SUPPLIED DATA:
════════════════

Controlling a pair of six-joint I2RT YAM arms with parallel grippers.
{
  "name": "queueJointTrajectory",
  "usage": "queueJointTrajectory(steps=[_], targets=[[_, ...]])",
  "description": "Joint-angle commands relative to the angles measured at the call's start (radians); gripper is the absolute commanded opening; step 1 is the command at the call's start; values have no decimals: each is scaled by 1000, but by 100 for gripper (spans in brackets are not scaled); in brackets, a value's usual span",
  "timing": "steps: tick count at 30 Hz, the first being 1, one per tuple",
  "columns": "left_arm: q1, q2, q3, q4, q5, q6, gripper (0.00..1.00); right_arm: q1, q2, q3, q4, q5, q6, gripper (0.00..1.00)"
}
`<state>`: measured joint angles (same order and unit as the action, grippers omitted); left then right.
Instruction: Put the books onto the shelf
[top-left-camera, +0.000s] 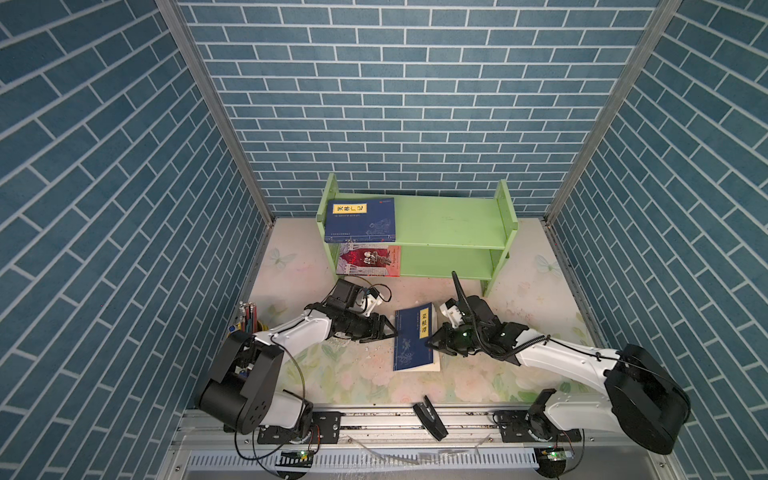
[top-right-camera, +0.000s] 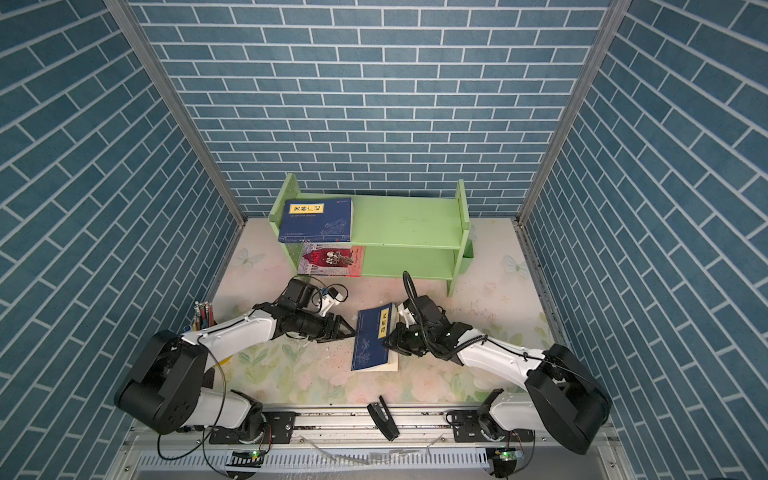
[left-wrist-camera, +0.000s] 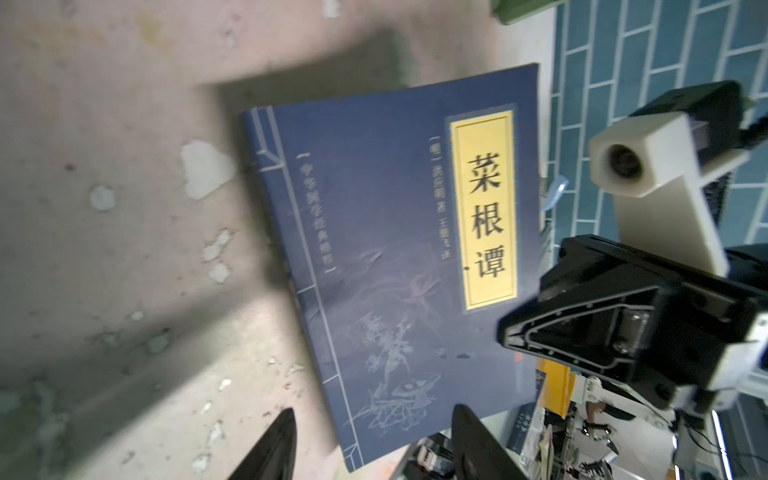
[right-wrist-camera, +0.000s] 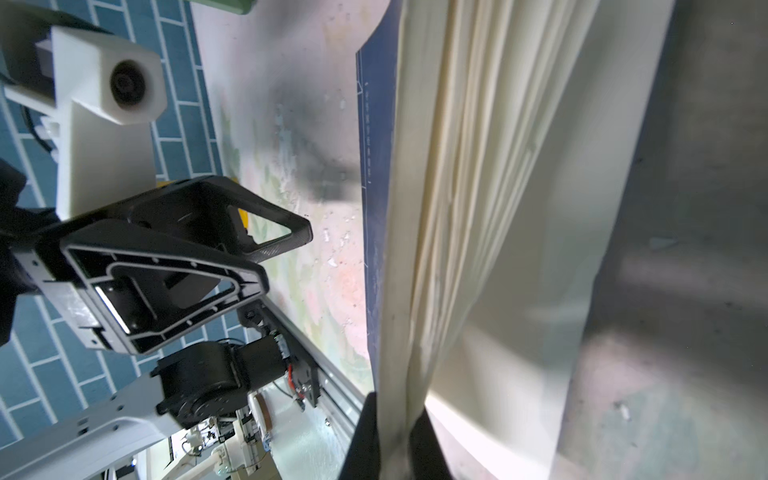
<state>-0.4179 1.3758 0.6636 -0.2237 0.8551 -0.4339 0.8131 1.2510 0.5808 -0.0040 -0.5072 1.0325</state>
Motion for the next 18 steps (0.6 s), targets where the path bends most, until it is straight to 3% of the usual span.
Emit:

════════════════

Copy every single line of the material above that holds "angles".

  "description": "Joint-angle commands relative to the angles measured at the call's start (radians); gripper is the absolute commanded opening; step 1 is the command at the call's start; values have no decimals: each is scaled by 1000, but by 100 for gripper (spans in brackets are not scaled); in brackets, a value's usual span",
`<state>`: measured joint angles (same order and unit as the action, grippers omitted); left then right.

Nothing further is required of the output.